At some point during his early years in New York Usui married a woman from Kansas City whose given name was Lucille. Sources do not record her surname. They divorced in 1943. On February 16, 1942—about two months following the attack on Pearl Harbor and about a year before his divorce from Lucille—Usui gave another woman, Frances Pratt, as next of kin in registering with his local draft board. On December 26, 1942, Pratt had married a man named Gordius Arminius Ritter, known as Chris Ritter. Both Pratt and Ritter were artists. They divorced in 1954. A city directory for 1942 lists both Usui and Pratt at the same address and having the same phone number (33 East 12th Street in Manhattan, Algonquin 4-5062). During World War II Usui was under surveillance as an enemy alien and was regularly questioned by agents of the Federal Bureau of Investigation but was not interned or otherwise incarcerated. During this time he stored his collection of swords in the apartments of friends.

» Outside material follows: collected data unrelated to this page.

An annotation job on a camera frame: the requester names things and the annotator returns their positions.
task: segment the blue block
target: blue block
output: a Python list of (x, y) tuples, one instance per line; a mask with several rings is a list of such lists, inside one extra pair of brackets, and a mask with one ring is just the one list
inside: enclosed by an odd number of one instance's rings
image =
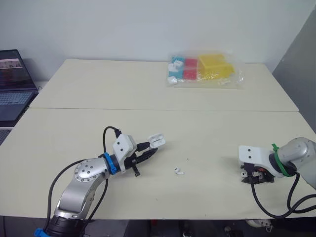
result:
[(172, 57), (171, 63), (174, 63), (177, 60), (183, 62), (183, 66), (181, 68), (179, 68), (179, 71), (177, 71), (177, 72), (169, 72), (168, 76), (169, 77), (175, 77), (177, 79), (181, 79), (182, 76), (183, 76), (185, 58), (183, 58), (183, 57)]
[(183, 64), (184, 64), (184, 61), (185, 61), (186, 59), (183, 58), (183, 57), (172, 57), (171, 62), (174, 63), (174, 62), (177, 61), (177, 60), (183, 62)]

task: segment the white bracket
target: white bracket
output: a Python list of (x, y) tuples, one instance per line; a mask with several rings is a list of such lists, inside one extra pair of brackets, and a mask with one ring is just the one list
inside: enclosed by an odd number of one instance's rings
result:
[(122, 173), (125, 173), (124, 161), (136, 151), (136, 143), (132, 136), (121, 134), (112, 145), (113, 152), (118, 159), (119, 168)]

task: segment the blue ring
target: blue ring
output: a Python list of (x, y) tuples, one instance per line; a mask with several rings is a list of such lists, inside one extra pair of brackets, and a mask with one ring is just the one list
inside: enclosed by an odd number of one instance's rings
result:
[(108, 162), (109, 165), (110, 165), (111, 173), (112, 173), (112, 174), (116, 174), (116, 172), (117, 172), (118, 170), (117, 170), (117, 168), (115, 167), (115, 165), (113, 164), (113, 161), (112, 161), (110, 155), (109, 155), (107, 152), (105, 152), (105, 153), (104, 153), (104, 156), (105, 156), (105, 159), (107, 160), (107, 162)]

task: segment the wire
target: wire
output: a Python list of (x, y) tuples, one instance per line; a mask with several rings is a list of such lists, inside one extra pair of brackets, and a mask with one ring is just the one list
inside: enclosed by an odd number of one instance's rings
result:
[(107, 149), (106, 149), (106, 147), (105, 147), (105, 133), (107, 132), (107, 130), (108, 130), (109, 128), (113, 129), (114, 131), (117, 131), (117, 130), (118, 130), (116, 127), (112, 127), (112, 126), (108, 126), (108, 127), (104, 128), (104, 131), (103, 131), (103, 139), (102, 139), (102, 140), (103, 140), (103, 150), (104, 150), (104, 153), (107, 152)]
[(104, 190), (103, 190), (103, 193), (97, 203), (97, 205), (95, 206), (95, 208), (93, 209), (93, 211), (91, 212), (89, 218), (87, 219), (87, 222), (85, 223), (85, 225), (83, 226), (82, 228), (82, 232), (84, 232), (84, 229), (87, 227), (87, 225), (89, 224), (89, 222), (91, 221), (93, 215), (95, 214), (95, 212), (97, 211), (97, 209), (99, 208), (104, 196), (105, 196), (105, 193), (107, 192), (107, 189), (108, 189), (108, 183), (109, 183), (109, 179), (106, 179), (105, 180), (105, 186), (104, 186)]
[(254, 183), (253, 183), (253, 180), (252, 180), (252, 177), (249, 176), (249, 181), (250, 181), (250, 185), (251, 185), (251, 190), (252, 190), (252, 194), (253, 194), (253, 197), (255, 198), (255, 201), (256, 203), (258, 204), (258, 206), (260, 207), (260, 209), (266, 213), (268, 216), (272, 217), (272, 218), (276, 218), (276, 219), (282, 219), (282, 218), (285, 218), (287, 216), (289, 216), (290, 214), (293, 213), (293, 211), (300, 205), (302, 204), (304, 201), (306, 201), (307, 199), (310, 199), (310, 198), (315, 198), (316, 195), (307, 195), (303, 198), (301, 198), (300, 200), (298, 200), (286, 213), (284, 213), (283, 215), (280, 215), (280, 216), (277, 216), (277, 215), (273, 215), (271, 213), (269, 213), (260, 203), (260, 201), (258, 200), (258, 197), (257, 197), (257, 194), (256, 194), (256, 190), (255, 190), (255, 186), (254, 186)]
[(6, 237), (5, 216), (2, 217), (2, 221), (3, 221), (3, 234), (4, 234), (4, 237)]
[(84, 160), (78, 160), (74, 163), (71, 163), (70, 165), (66, 166), (62, 171), (59, 172), (59, 174), (55, 177), (55, 179), (53, 180), (53, 182), (51, 183), (50, 185), (50, 188), (49, 188), (49, 193), (48, 193), (48, 204), (47, 204), (47, 217), (46, 217), (46, 222), (45, 222), (45, 225), (44, 225), (44, 231), (46, 232), (46, 229), (48, 227), (48, 224), (49, 224), (49, 220), (50, 220), (50, 213), (51, 213), (51, 196), (52, 196), (52, 193), (53, 193), (53, 188), (54, 188), (54, 185), (55, 183), (57, 182), (57, 180), (59, 179), (59, 177), (67, 170), (69, 169), (70, 167), (74, 166), (75, 164), (78, 164), (80, 162), (83, 162)]
[[(291, 209), (291, 199), (292, 199), (292, 195), (293, 195), (294, 189), (295, 189), (295, 187), (296, 187), (296, 185), (297, 185), (299, 179), (300, 179), (300, 174), (297, 173), (297, 174), (296, 174), (295, 181), (294, 181), (294, 183), (293, 183), (293, 185), (292, 185), (292, 188), (291, 188), (291, 190), (290, 190), (290, 192), (289, 192), (289, 194), (288, 194), (288, 196), (287, 196), (286, 205), (287, 205), (287, 208), (288, 208), (289, 210)], [(307, 208), (304, 208), (304, 209), (302, 209), (302, 210), (294, 210), (293, 213), (306, 213), (306, 212), (309, 212), (309, 211), (312, 211), (312, 210), (315, 210), (315, 209), (316, 209), (316, 205), (310, 206), (310, 207), (307, 207)]]

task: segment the table
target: table
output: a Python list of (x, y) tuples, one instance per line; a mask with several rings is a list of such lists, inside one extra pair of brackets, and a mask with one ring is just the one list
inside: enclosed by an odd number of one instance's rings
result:
[(264, 64), (246, 64), (243, 89), (167, 87), (167, 63), (68, 59), (32, 108), (298, 111)]
[[(0, 147), (0, 215), (45, 217), (53, 178), (75, 160), (101, 154), (102, 132), (108, 125), (136, 142), (162, 132), (167, 143), (138, 166), (139, 177), (132, 170), (110, 177), (96, 219), (267, 218), (250, 185), (241, 182), (238, 146), (271, 148), (271, 143), (282, 146), (300, 136), (316, 140), (298, 112), (29, 109)], [(107, 135), (107, 144), (114, 140)], [(175, 166), (185, 174), (176, 175)], [(72, 172), (57, 182), (53, 210)], [(293, 178), (280, 178), (256, 185), (263, 206), (283, 214), (292, 183)], [(293, 200), (312, 193), (301, 180)], [(307, 201), (302, 208), (313, 204)], [(316, 211), (290, 217), (298, 216), (316, 216)]]

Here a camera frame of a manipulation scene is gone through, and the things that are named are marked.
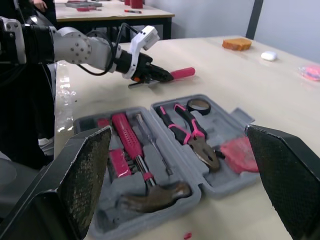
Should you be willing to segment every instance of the black tape roll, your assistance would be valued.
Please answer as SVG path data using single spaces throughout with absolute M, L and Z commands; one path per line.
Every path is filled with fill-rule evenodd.
M 201 115 L 208 115 L 211 111 L 211 105 L 202 98 L 193 98 L 186 103 L 189 112 L 198 111 Z

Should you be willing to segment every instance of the white wall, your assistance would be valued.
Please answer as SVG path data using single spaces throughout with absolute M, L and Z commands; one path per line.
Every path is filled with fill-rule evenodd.
M 175 14 L 172 38 L 176 39 L 245 36 L 254 0 L 146 0 L 145 3 Z
M 320 0 L 264 0 L 254 40 L 320 63 Z

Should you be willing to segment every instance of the clear plastic bag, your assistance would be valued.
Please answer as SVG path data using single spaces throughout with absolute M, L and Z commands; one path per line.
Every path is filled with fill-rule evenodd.
M 65 61 L 57 63 L 56 76 L 55 129 L 58 133 L 73 130 L 73 103 L 76 92 L 72 91 L 68 67 Z

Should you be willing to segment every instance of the wooden table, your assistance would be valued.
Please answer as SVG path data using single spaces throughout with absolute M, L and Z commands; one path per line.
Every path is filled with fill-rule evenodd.
M 75 8 L 66 7 L 65 0 L 55 1 L 56 18 L 59 27 L 73 27 L 76 29 L 92 29 L 119 27 L 122 23 L 131 26 L 162 25 L 163 39 L 171 39 L 171 24 L 173 13 L 143 6 L 141 14 L 125 12 L 131 9 L 118 0 L 101 1 L 101 11 L 78 12 Z
M 244 52 L 226 50 L 221 47 L 223 39 L 160 41 L 147 52 L 154 64 L 169 71 L 194 67 L 196 76 L 184 81 L 128 89 L 131 81 L 118 73 L 95 77 L 67 64 L 58 67 L 57 83 L 62 75 L 69 77 L 77 100 L 74 119 L 133 106 L 149 109 L 154 102 L 200 93 L 228 112 L 240 107 L 259 126 L 300 137 L 320 156 L 320 84 L 305 80 L 298 70 L 310 62 L 255 41 Z M 276 51 L 279 59 L 262 60 L 264 51 Z M 63 109 L 61 99 L 57 103 L 57 111 Z M 56 154 L 72 135 L 72 131 L 56 134 Z M 261 183 L 221 200 L 203 197 L 183 217 L 132 239 L 180 240 L 186 232 L 192 232 L 193 240 L 291 240 Z

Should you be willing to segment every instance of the person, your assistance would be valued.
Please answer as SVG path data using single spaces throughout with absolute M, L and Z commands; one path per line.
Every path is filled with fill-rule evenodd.
M 33 0 L 33 5 L 57 27 L 56 6 L 53 0 Z
M 1 3 L 2 17 L 23 23 L 32 14 L 29 0 L 19 1 L 21 11 L 16 10 L 13 0 Z M 50 139 L 55 133 L 50 78 L 45 64 L 0 64 L 0 152 L 33 169 L 41 169 L 52 160 L 38 142 L 39 134 Z

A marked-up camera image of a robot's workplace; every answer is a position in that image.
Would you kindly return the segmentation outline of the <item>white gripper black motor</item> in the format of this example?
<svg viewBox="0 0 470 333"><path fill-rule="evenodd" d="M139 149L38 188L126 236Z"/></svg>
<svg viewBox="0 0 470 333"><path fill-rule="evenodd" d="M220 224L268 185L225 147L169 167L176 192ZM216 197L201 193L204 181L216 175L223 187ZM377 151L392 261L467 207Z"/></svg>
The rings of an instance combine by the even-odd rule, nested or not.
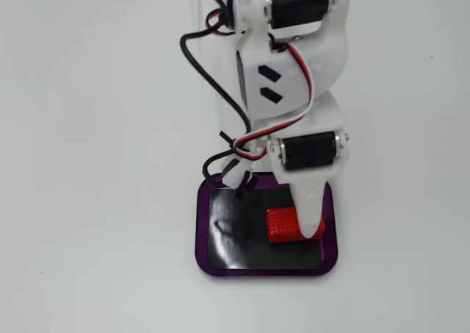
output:
<svg viewBox="0 0 470 333"><path fill-rule="evenodd" d="M327 182L337 178L349 157L346 116L334 95L315 98L297 123L270 135L267 152L278 183L288 184L302 236L312 238L322 218Z"/></svg>

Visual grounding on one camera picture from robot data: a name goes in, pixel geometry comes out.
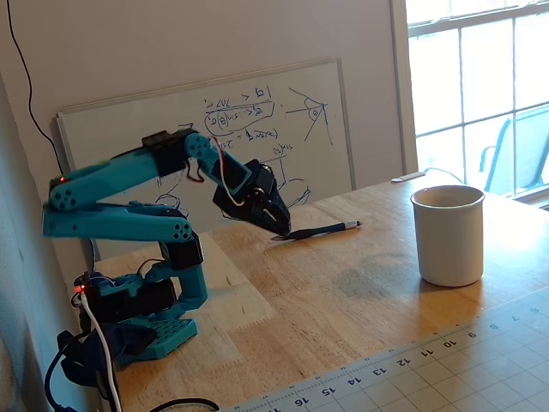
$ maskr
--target wall
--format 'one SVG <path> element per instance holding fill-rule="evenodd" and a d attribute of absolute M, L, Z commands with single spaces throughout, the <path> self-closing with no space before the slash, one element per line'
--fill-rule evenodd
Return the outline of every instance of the wall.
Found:
<path fill-rule="evenodd" d="M 61 330 L 76 332 L 49 240 L 40 236 L 41 204 L 0 76 L 0 410 L 47 411 L 43 377 Z M 58 401 L 87 409 L 84 392 L 60 370 Z"/>
<path fill-rule="evenodd" d="M 19 0 L 12 10 L 33 77 L 34 110 L 44 126 L 64 106 L 337 56 L 358 187 L 402 172 L 388 0 Z M 0 27 L 6 25 L 0 15 Z M 4 28 L 0 55 L 44 196 L 56 164 L 28 117 L 26 78 Z M 80 244 L 56 245 L 70 256 L 59 257 L 65 277 L 80 275 Z"/>

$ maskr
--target wooden table
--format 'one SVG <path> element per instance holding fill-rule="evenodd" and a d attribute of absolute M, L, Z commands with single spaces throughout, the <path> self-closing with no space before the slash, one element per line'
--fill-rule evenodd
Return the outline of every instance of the wooden table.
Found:
<path fill-rule="evenodd" d="M 200 333 L 167 358 L 118 374 L 125 409 L 174 397 L 230 407 L 549 285 L 549 214 L 492 196 L 481 281 L 454 289 L 422 282 L 409 197 L 433 183 L 381 184 L 292 210 L 294 229 L 363 222 L 345 233 L 285 244 L 248 224 L 203 234 L 210 299 L 189 313 Z M 98 270 L 119 276 L 159 256 L 151 248 Z"/>

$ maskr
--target robotic arm
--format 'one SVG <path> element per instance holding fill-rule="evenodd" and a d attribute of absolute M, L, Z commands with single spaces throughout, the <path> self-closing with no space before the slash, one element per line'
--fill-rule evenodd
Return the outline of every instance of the robotic arm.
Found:
<path fill-rule="evenodd" d="M 227 215 L 279 235 L 290 233 L 290 214 L 272 170 L 257 160 L 240 164 L 194 130 L 174 134 L 162 131 L 145 137 L 140 148 L 50 183 L 50 199 L 43 215 L 45 236 L 160 243 L 165 260 L 153 265 L 144 277 L 128 274 L 111 281 L 92 274 L 75 282 L 75 286 L 86 289 L 98 321 L 111 324 L 111 328 L 104 329 L 110 336 L 107 340 L 113 355 L 121 364 L 162 358 L 196 335 L 195 321 L 180 317 L 208 298 L 203 257 L 198 235 L 179 210 L 98 201 L 155 177 L 184 170 L 189 158 L 196 158 L 201 170 L 218 185 L 214 203 Z M 181 284 L 178 297 L 172 278 Z M 87 341 L 82 345 L 98 344 Z M 97 352 L 83 349 L 79 353 L 93 356 Z M 72 363 L 68 360 L 62 365 L 70 380 L 84 385 L 78 368 L 93 364 L 97 365 L 97 360 L 74 358 Z"/>

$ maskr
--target ceramic mug
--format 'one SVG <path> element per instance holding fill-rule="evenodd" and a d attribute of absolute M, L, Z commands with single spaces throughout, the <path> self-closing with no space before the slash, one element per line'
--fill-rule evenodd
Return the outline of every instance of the ceramic mug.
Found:
<path fill-rule="evenodd" d="M 419 273 L 429 283 L 458 287 L 484 272 L 482 203 L 471 186 L 437 186 L 415 192 L 413 217 Z"/>

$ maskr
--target black pen
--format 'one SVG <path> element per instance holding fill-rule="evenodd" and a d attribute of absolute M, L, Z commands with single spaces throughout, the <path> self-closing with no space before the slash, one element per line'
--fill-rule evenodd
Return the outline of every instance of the black pen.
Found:
<path fill-rule="evenodd" d="M 343 223 L 336 223 L 331 226 L 316 227 L 314 229 L 302 229 L 291 232 L 287 236 L 274 236 L 273 240 L 301 240 L 307 239 L 311 236 L 317 236 L 318 234 L 343 232 L 344 230 L 354 229 L 362 225 L 360 221 L 345 221 Z"/>

Usui became a citizen and married Pratt three years after the Immigration and Nationality Act of 1952 granted Japanese-Americans the right to obtain citizenship. Pratt had been born in New Jersey in 1913 and died in New York in 2003. She studied art at the New York School of Applied Design for Women, going on to the Art Students League and the Hans Hoffman School. She began exhibiting her work in 1941. She subsequently co-authored works on Encaustic painting and Pre-Columbian art and became a notable collector of the latter.

Friends called Usui by his last name rather than his given name. He lived and worked in Greenwich Village during most of his career.

He died in March 1994 and was buried with his wife in Nicholson Cemetery in Nicholson, Pennsylvania. The grave is marked by a gravestone she designed.